Broughton Williams

Florida Gators
- Position: End

Personal information
- Born: October 15, 1922 Florida, U.S.
- Died: February 10, 2011 (aged 88) Tampa, Florida, U.S.
- Listed height: 6 ft 3 in (1.91 m)
- Listed weight: 195 lb (88 kg)

Career information
- High school: Plant
- College: Florida (1941–1942; 1946)

Awards and highlights
- NCAA receiving leader (1946); First-team All-SEC (1946);

= Broughton Williams =

American football player (1922–2011)

Charles Broughton "Brute" Williams (October 15, 1922 – February 10, 2011) was an American football player. He played college football for the Florida Gators football team in 1941, 1942, and 1946, with his collegiate career having been interrupted by military service during World War II. Williams played for a winless 1946 Florida team that compiled an 0–9 record, catching 29 passes for 490 yards in eight games. Despite missing the last two games of the 1946 season due to injury, he led the NCAA in receiving yards that year. In the Gators' 1946 loss to North Carolina, Williams caught eight passes for 166 yards, setting a Florida Gators record for single-game receiving yards that stood for more than 20 years until broken by Carlos Alvarez in 1969. He also posted a then-school record 9 receptions in the 13-27 loss to Tulane. He was selected by the United Press as a first-team end on the 1946 All-SEC football team. Dr. John J. Tigert called Williams "one of the finest pass receivers I've ever seen."

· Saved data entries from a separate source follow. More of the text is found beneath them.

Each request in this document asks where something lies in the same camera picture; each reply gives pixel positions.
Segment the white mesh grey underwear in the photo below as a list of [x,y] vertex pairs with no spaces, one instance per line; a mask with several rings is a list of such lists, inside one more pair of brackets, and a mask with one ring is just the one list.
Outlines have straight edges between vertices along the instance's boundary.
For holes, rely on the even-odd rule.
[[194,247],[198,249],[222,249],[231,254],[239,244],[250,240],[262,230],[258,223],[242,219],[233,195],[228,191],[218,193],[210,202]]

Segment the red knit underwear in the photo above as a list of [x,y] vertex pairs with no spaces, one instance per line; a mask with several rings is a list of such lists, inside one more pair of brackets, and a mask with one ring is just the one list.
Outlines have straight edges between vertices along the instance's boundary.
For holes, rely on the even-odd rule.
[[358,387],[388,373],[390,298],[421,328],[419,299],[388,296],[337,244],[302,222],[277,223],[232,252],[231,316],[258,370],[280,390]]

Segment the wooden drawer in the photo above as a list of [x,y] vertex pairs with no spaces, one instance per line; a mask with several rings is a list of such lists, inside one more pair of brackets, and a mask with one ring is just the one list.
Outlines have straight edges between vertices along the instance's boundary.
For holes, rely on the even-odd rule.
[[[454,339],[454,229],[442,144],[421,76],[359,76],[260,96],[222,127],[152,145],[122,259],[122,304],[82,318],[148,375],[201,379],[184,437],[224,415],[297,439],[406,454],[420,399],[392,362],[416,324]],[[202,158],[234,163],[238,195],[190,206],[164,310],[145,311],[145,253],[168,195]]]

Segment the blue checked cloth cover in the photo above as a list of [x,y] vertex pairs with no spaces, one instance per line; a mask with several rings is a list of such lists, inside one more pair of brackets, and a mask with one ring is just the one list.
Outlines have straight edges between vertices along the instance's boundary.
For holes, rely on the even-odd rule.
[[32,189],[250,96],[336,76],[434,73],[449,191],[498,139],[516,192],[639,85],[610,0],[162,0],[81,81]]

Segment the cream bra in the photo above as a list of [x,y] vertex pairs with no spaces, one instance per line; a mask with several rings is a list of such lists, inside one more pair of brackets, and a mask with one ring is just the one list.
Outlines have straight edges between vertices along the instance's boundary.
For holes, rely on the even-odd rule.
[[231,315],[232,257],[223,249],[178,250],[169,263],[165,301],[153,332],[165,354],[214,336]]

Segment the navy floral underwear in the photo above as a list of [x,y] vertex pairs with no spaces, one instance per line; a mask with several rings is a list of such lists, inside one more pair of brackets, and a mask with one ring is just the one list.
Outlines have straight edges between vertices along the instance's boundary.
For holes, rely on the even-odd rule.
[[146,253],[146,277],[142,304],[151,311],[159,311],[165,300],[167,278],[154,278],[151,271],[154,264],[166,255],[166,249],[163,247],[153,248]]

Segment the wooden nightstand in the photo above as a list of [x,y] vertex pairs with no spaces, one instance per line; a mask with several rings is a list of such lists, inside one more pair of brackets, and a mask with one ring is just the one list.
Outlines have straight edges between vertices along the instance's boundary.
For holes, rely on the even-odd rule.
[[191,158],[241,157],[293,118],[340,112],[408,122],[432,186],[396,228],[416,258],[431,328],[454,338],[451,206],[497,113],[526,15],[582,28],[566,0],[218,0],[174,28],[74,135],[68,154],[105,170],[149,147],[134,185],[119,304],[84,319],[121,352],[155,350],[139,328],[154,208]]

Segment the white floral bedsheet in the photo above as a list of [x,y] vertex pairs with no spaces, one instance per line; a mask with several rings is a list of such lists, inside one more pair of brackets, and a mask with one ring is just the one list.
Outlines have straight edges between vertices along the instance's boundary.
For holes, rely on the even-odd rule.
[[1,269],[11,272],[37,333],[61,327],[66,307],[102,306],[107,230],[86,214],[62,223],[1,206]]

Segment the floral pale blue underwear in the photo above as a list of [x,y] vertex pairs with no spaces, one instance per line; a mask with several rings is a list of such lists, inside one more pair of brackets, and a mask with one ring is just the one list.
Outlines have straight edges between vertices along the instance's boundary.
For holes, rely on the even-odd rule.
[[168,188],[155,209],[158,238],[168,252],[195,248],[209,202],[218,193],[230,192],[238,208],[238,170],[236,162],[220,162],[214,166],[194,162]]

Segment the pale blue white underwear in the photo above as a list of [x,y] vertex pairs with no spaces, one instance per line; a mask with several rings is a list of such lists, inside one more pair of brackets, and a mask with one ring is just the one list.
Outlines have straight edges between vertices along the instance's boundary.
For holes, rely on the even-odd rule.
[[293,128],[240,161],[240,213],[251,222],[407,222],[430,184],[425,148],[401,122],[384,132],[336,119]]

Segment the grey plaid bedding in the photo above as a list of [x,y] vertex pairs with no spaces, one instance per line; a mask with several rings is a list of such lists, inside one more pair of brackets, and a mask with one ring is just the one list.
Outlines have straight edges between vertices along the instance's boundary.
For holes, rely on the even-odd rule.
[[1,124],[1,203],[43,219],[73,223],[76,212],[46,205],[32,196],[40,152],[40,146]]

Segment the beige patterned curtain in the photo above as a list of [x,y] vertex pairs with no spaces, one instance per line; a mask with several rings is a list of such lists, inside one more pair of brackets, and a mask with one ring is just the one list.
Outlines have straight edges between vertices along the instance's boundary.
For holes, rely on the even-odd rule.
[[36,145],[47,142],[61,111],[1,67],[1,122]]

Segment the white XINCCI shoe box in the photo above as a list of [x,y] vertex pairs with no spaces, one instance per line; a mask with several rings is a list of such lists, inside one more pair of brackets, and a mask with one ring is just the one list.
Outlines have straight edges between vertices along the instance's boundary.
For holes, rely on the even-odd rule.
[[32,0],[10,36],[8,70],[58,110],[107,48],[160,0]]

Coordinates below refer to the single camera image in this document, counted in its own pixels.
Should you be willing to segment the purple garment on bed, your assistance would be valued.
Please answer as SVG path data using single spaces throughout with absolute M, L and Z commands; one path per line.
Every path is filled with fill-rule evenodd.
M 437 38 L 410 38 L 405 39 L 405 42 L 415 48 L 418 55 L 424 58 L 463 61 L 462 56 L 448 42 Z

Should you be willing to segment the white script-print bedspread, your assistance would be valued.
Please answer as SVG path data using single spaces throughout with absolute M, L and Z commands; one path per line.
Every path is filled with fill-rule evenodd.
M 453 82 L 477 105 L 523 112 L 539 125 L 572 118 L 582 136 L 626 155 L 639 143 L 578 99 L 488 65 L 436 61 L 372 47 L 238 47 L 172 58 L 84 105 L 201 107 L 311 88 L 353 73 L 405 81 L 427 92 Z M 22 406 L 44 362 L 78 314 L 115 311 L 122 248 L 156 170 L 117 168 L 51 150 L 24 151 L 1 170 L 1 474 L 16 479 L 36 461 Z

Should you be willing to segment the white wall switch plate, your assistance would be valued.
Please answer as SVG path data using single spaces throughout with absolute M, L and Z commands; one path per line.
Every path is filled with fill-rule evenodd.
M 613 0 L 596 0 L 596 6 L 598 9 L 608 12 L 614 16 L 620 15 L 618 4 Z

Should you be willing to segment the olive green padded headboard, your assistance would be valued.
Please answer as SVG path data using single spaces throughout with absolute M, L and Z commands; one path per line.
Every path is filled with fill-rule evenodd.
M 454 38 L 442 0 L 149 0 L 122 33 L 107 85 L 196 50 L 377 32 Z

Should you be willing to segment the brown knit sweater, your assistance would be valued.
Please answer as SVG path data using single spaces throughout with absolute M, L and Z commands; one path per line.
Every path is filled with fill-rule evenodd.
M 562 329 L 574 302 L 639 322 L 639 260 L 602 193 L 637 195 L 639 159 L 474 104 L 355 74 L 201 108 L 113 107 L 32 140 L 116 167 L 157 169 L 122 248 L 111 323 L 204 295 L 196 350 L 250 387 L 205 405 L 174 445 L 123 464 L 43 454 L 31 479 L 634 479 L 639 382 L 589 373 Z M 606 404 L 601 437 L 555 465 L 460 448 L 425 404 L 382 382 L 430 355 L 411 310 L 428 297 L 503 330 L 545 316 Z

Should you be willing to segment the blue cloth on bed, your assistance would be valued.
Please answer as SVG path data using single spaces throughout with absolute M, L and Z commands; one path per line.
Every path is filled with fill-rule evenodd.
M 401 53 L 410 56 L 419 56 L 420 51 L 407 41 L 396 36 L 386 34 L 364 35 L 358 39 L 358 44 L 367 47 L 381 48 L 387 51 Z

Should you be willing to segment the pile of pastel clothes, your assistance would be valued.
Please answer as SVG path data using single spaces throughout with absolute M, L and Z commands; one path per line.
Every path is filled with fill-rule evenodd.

In March 1947, Williams gave up his final two years of college eligibility and signed a contract to play professional football for the Chicago Bears, who selected him in the 20th round of the 1945 NFL draft. He appears not to have played in any regular season NFL games. He later coached high school football at Columbia High School and at Lake City. He later established the Broughton Williams School in Tampa.